NavRAG: Generating User Demand Instructions for Embodied Navigation through Retrieval-Augmented LLM
Zihan Wang, Yaohui Zhu, Gim Hee Lee, Yachun Fan
TL;DR
NavRAG tackles data scarcity in Vision-Language Navigation by using a hierarchical scene description tree and retrieval-augmented LLMs to generate diverse user-demand instructions. It builds and annotates over 2 million navigation instructions across 861 scenes, enabling large-scale pretraining that improves zero-shot and fine-tuned VLN performance while aligning instruction style with real user demands. The framework combines global planning with local scene detail through a zone-based partitioning scheme and role-based instruction generation, enhancing generalization to unseen environments. While effective, it notes limitations in evaluating instruction correctness and restricting targets to viewpoints rather than object-centric tasks, suggesting directions for more robust, object-aware VLN data generation.
Abstract
Vision-and-Language Navigation (VLN) is an essential skill for embodied agents, allowing them to navigate in 3D environments following natural language instructions. High-performance navigation models require a large amount of training data, the high cost of manually annotating data has seriously hindered this field. Therefore, some previous methods translate trajectory videos into step-by-step instructions for expanding data, but such instructions do not match well with users' communication styles that briefly describe destinations or state specific needs. Moreover, local navigation trajectories overlook global context and high-level task planning.
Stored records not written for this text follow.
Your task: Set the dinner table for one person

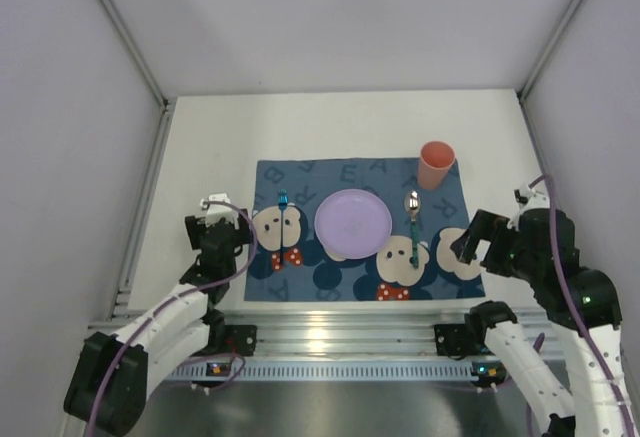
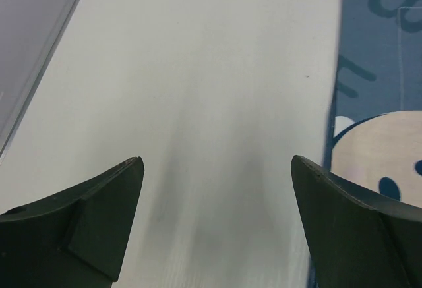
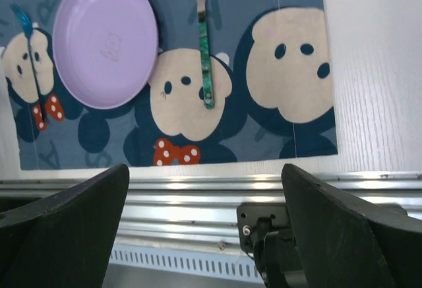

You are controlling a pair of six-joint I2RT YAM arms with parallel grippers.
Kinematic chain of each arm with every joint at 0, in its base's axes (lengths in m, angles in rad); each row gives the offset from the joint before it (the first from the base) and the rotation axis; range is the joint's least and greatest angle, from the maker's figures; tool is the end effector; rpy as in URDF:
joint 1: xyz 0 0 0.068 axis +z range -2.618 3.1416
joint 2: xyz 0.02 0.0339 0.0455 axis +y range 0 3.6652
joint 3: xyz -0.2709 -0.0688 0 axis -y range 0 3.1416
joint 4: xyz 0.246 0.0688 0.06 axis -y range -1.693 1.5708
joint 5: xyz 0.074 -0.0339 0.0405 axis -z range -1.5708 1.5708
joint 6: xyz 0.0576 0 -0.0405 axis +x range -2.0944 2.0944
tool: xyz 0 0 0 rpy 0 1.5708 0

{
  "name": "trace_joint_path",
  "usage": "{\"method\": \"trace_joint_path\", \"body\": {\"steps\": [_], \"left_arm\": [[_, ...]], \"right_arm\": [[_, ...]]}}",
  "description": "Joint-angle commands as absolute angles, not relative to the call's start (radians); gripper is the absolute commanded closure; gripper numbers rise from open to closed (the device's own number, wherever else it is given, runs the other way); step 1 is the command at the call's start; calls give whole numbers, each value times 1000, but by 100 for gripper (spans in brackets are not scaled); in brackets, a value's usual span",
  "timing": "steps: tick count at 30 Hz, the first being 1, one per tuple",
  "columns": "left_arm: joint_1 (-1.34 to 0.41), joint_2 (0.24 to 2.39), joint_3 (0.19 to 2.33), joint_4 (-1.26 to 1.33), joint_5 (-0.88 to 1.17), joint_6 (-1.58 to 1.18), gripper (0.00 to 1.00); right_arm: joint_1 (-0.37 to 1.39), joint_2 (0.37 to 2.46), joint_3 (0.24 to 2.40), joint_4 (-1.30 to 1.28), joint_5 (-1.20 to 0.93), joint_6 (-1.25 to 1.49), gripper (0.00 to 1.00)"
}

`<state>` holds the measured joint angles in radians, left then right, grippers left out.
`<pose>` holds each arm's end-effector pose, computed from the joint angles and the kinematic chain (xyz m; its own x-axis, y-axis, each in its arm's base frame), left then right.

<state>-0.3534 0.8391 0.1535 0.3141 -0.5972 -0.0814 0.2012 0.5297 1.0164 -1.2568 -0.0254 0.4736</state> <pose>0.1808 -0.0322 0.1616 -0.3228 0.0474 -0.9453 -0.2324 0.9642 0.1277 0.0683 0.0154 0.3269 -0.7063 0.3213 -0.6308 0.1174 0.9319 0.3431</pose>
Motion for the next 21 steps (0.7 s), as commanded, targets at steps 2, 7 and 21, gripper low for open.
{"method": "trace_joint_path", "body": {"steps": [2,7,21], "left_arm": [[-321,909,106,656,-650,-61,2],[-261,1130,187,771,-533,-23,1],[-14,1565,315,1086,-94,-64,2]], "right_arm": [[210,482,1057,-1137,-17,428,0],[212,440,987,-1037,-3,403,0],[212,449,868,-807,74,433,0]]}}
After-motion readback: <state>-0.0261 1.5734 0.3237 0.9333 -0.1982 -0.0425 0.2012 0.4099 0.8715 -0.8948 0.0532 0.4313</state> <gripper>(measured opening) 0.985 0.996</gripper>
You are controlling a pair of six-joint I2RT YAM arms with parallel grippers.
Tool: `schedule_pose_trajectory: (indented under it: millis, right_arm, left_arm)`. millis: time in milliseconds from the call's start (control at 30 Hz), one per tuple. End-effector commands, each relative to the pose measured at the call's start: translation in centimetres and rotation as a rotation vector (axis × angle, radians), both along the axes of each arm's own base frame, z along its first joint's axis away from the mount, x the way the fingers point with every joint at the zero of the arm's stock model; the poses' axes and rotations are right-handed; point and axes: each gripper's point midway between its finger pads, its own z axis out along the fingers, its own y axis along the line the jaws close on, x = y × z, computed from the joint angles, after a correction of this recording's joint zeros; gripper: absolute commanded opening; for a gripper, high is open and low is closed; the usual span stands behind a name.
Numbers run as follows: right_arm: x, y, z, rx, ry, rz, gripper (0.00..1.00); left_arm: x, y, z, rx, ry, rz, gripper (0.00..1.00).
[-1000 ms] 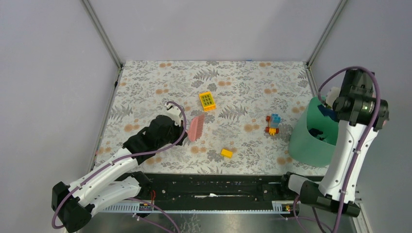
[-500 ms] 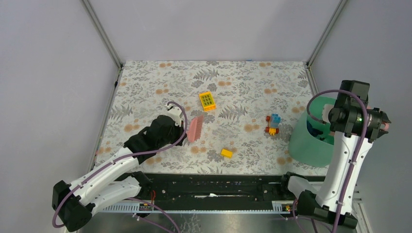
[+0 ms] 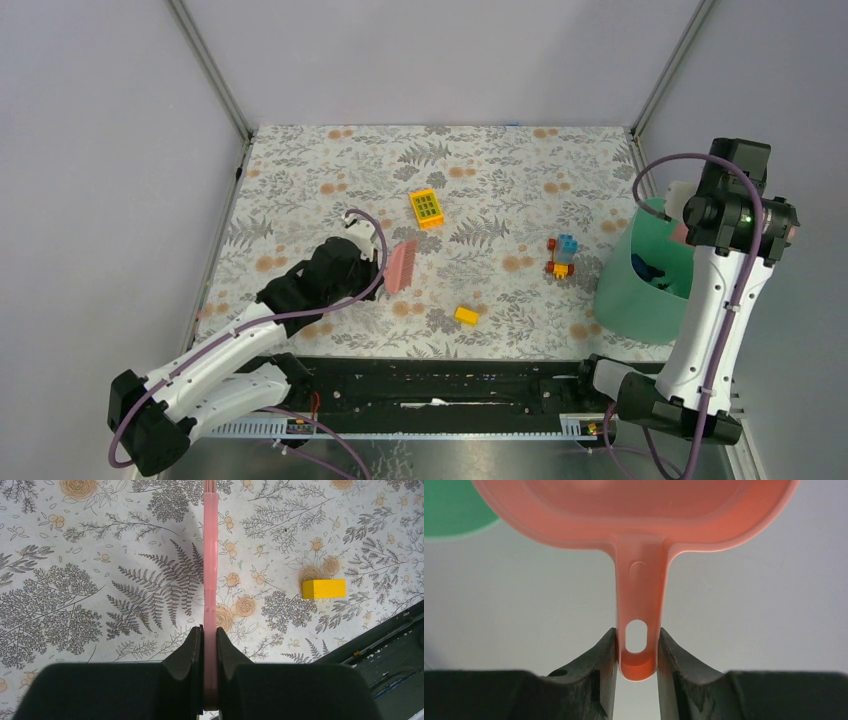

To address these issues, we propose NavRAG, a retrieval-augmented generation (RAG) framework that generates user demand instructions for VLN. NavRAG leverages LLM to build a hierarchical scene description tree for 3D scene understanding from global layout to local details, then simulates various user roles with specific demands to retrieve from the scene tree, generating diverse instructions with LLM. We annotate over 2 million navigation instructions across 861 scenes and evaluate the data quality and navigation performance of trained models.